Shown: posts 1 to 25 of 27. This is the beginning of the thread.

 

anyone use sleeping pills long term?

Posted by CtrlAlt n Del on April 24, 2002, at 17:28:03


Can they be used indefinitely?
Do they lose effectivness?

thanks.

 

Re: anyone use sleeping pills long term?

Posted by Krazy Kat on April 24, 2002, at 19:14:22

In reply to anyone use sleeping pills long term?, posted by CtrlAlt n Del on April 24, 2002, at 17:28:03

heh, there. i was using sleeping pills a lot last year. i did not like ambien - hung over the next day - though i've seen many posts in its praise. so i was taking otc stuff - whatever is in tylenol/exedrin pm.

i did notice a tolerance building up with the otc, which is partly why i stopped. but maybe the prescription sleeping pills are better in that respect.

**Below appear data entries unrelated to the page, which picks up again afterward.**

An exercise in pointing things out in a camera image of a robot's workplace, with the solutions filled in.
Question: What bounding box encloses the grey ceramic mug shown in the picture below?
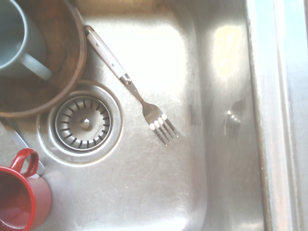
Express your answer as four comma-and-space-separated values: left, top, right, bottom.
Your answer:
0, 0, 53, 81

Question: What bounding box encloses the white-handled metal fork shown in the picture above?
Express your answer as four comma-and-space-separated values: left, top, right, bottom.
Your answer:
83, 25, 180, 146

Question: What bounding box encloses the metal sink drain strainer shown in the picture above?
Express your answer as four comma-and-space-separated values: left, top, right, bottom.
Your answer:
36, 80, 125, 166

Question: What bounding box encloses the brown wooden bowl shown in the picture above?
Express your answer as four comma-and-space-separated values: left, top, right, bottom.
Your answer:
0, 0, 88, 119

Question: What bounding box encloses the plain stainless steel utensil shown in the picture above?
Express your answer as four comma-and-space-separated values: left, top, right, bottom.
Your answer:
0, 117, 46, 176

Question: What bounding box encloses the red enamel mug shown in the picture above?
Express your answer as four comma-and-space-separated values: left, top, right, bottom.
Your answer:
0, 148, 52, 231

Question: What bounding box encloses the stainless steel double sink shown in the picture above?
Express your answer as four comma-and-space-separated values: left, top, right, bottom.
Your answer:
0, 0, 308, 231

also, and i know this is not a concern for you, the prescriptions are safer in that it's more difficult to instantly have enough to overdose on when things get too rough (just thinking aloud). i think i have 4 sleeping pills in my med cab now.

- kk

 

Re: anyone use sleeping pills long term? Krazy Kat

Posted by CtrlAlt n Del on April 24, 2002, at 19:29:44

In reply to Re: anyone use sleeping pills long term?, posted by Krazy Kat on April 24, 2002, at 19:14:22


Hi KK
I was offered them from doc.
I don't seem to sleep deeply(even worse without AD's/meds...alcohol worked best)..shame the lamictal was good for sleep.
Benzo's make me depressed so I'm thinking no scary crazy dreams , deep sleep may make me 50% better.

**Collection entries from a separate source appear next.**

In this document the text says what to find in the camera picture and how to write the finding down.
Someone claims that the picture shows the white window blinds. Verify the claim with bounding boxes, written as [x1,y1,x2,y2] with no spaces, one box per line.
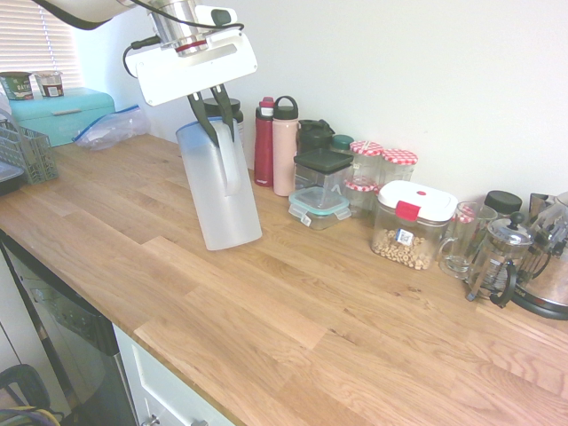
[0,0,86,92]

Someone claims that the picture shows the white cabinet drawer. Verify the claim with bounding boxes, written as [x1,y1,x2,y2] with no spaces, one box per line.
[112,322,237,426]

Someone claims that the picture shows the green oatmeal cup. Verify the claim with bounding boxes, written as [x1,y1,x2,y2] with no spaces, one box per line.
[0,70,35,103]

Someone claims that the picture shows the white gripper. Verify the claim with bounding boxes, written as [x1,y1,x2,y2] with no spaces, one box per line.
[134,31,260,147]

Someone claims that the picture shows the white translucent plastic pitcher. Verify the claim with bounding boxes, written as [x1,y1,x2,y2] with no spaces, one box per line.
[175,115,264,252]

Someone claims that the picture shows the glass jar wide black lid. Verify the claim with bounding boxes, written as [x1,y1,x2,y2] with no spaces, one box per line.
[483,190,524,219]

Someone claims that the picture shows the dark backpack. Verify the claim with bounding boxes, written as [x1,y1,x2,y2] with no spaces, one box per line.
[0,363,66,426]

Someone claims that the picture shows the clear zip bag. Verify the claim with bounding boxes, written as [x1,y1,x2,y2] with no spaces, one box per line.
[71,104,150,154]

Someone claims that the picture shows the tall jar red checked lid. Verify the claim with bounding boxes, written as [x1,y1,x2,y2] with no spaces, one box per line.
[349,140,384,184]
[380,148,420,188]

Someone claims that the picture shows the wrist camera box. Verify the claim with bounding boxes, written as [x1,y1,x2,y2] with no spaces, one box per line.
[194,4,241,29]

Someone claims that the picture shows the stainless steel dishwasher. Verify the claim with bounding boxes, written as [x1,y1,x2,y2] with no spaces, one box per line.
[0,233,139,426]

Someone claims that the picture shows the green lidded jar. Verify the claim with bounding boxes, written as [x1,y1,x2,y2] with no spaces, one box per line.
[330,134,356,156]

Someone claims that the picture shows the teal bread box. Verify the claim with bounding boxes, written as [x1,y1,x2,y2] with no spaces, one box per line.
[8,86,116,149]

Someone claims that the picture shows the stainless steel electric kettle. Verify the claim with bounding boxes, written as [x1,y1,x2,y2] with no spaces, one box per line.
[509,191,568,321]

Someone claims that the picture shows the clear glass mug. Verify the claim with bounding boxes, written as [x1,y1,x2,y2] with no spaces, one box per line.
[438,201,499,280]

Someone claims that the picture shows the glass container teal lid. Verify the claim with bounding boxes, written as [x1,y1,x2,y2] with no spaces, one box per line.
[288,185,353,232]

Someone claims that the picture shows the black dish rack tray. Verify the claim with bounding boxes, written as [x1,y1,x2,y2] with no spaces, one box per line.
[0,162,23,197]

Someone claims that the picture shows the small jar red checked lid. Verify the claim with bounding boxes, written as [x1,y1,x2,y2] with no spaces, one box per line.
[344,177,379,219]
[452,208,479,243]

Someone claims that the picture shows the black lidded jar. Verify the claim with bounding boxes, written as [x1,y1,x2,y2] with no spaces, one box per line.
[202,98,246,148]

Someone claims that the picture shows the cereal container white red lid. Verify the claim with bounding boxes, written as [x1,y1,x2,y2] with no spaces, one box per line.
[371,179,460,272]

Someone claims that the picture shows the red water bottle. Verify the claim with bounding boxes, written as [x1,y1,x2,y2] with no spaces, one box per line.
[253,96,277,189]

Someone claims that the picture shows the square container black lid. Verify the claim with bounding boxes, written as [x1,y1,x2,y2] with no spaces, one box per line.
[293,147,355,197]

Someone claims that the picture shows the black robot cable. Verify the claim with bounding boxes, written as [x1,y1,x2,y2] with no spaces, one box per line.
[122,36,162,79]

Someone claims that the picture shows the pink water bottle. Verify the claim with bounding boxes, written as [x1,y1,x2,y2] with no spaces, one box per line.
[272,95,300,198]

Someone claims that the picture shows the glass french press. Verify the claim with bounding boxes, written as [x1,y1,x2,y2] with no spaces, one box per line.
[464,211,536,310]

One day I'll find the coctail.....

xxxxxxxxx

 

Re: anyone use sleeping pills long term?

Posted by James on April 24, 2002, at 20:25:17

In reply to Re: anyone use sleeping pills long term? Krazy Kat, posted by CtrlAlt n Del on April 24, 2002, at 19:29:44

I have been using Tylenol/Excedrin PM as a sleeping pill on and off for the past 3 or 4 years, with varying results. Its interesting you mentioned it, but I have been feeling that the Excedrin PM was effecting me less and less lately. BTW the active sleep agent in it isDiphenhydramine Cytrate, and Excedrin has 38 mgs, whereas tylenol has 25 I think. But lately I went on Gabitril as mood stabilizer and it has been helping me get to sleep very well, maybe even tooo well. But, I don't know what your diagnosis is, so whatever.

--James

 

Re: anyone use sleeping pills long term?

Posted by Willow on April 24, 2002, at 20:27:43

In reply to Re: anyone use sleeping pills long term?, posted by Krazy Kat on April 24, 2002, at 19:14:22

Dreamer (and Kat)

Funny, I never know who I'll bump into around the corner or in this case on another board.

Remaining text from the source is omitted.